I also think GM should be invited but if any of my children wouldn’t want to invite anyone…I will just not peep a word and let them deal with it in their own time and manner.
if said child/person comes and ask me yes. Otherwise, let them grow and make their mistake. I do hope I won’t see some mistake like this but I shall do my best to not intervene.

Na I’d call my children out on that behaviour. It’s amazing how many wouldn’t though. Some just can’t see their offspring could possibly be wrong.

Not that mine would dream of doing that.

TankFlyBossWalkJamNittiGritti · 30/07/2025 19:21

If my dc chose to exclude a grandparent from their wedding and be entirely selfish Id really question my parenting.

Blablibladirladada · 30/07/2025 19:24

BlankBlankBlank14 · 30/07/2025 19:17

Na I’d call my children out on that behaviour. It’s amazing how many wouldn’t though. Some just can’t see their offspring could possibly be wrong.

Not that mine would dream of doing that.

I would defo think it is wrong. Still leave them to it or grandma to address.
it depends their age maybe?? But In their 30s like this is the case. Nope.

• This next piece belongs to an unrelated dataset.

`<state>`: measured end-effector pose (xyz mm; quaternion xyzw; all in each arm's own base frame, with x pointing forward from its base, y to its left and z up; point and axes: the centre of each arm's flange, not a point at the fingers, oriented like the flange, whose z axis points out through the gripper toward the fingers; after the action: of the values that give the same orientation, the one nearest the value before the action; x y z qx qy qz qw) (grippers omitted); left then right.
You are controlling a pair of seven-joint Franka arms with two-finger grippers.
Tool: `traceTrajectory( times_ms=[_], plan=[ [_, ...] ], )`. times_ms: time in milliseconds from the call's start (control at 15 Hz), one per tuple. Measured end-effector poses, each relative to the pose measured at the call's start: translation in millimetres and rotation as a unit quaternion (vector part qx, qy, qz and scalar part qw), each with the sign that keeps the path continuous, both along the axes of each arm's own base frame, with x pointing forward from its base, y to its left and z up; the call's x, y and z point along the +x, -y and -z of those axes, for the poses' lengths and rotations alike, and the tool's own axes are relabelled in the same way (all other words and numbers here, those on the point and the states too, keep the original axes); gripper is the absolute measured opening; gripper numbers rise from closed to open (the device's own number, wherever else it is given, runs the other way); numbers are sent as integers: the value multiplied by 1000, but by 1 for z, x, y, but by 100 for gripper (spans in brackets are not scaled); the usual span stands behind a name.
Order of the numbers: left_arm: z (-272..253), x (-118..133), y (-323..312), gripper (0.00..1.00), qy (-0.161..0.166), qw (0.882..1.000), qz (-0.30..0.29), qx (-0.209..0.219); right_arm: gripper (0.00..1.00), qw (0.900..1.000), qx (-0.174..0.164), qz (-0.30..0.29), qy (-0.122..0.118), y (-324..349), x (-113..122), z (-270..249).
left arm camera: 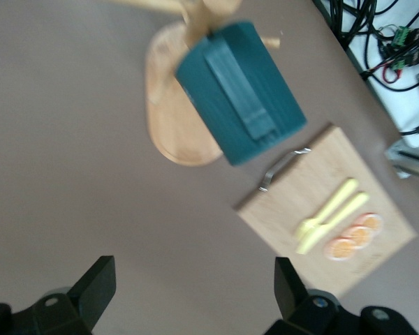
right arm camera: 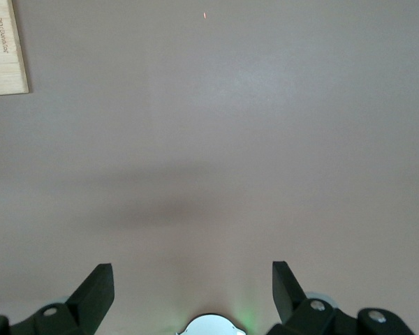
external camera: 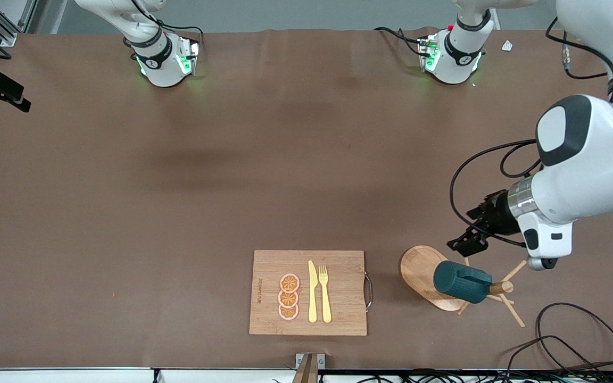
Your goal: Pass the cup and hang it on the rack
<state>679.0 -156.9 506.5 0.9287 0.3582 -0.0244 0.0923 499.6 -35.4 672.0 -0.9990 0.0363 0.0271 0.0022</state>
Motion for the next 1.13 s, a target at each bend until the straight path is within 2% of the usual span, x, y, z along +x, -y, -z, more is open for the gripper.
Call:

Truetoself · 30/07/2025 19:29

If someone was wanting to cut costs, a grandparent wouldn’t be the first one off the list would they? I would be interested in your sister’s explanation. I would be very disappointed if any of my kids didn’t invite my mother or MIL to their wedding

BlankBlankBlank14 · 30/07/2025 19:34

Blablibladirladada · 30/07/2025 19:24

I would defo think it is wrong. Still leave them to it or grandma to address.
it depends their age maybe?? But In their 30s like this is the case. Nope.

Don’t care their age, they need to understand upset they’re causing.. it won’t be for just the day.

The damage will be done forever.

WaltzingWaters · 30/07/2025 19:46

That’s really inconsiderate of him. How cruel to his gran. I’d be surprised if your sister is okay with that. I know it’s their wedding and up to them who they invite, but that really is just not nice.

I think men can just be quite thoughtless (and just not give a crap) sometimes. My brother is the same. He lives the closest to our grandparents, would only take him half hour to get to them, never ever visits. Never calls or messages. It takes me 5 1/2 hrs and I visit a few times a year for 4-5 days at a time, call weekly, message every few days.

Blablibladirladada · 30/07/2025 19:49

BlankBlankBlank14 · 30/07/2025 19:34

Don’t care their age, they need to understand upset they’re causing.. it won’t be for just the day.

The damage will be done forever.

Shouldn’t they already though?

the real question is why is she not?and whatever reason behind that isn’t going to be close family.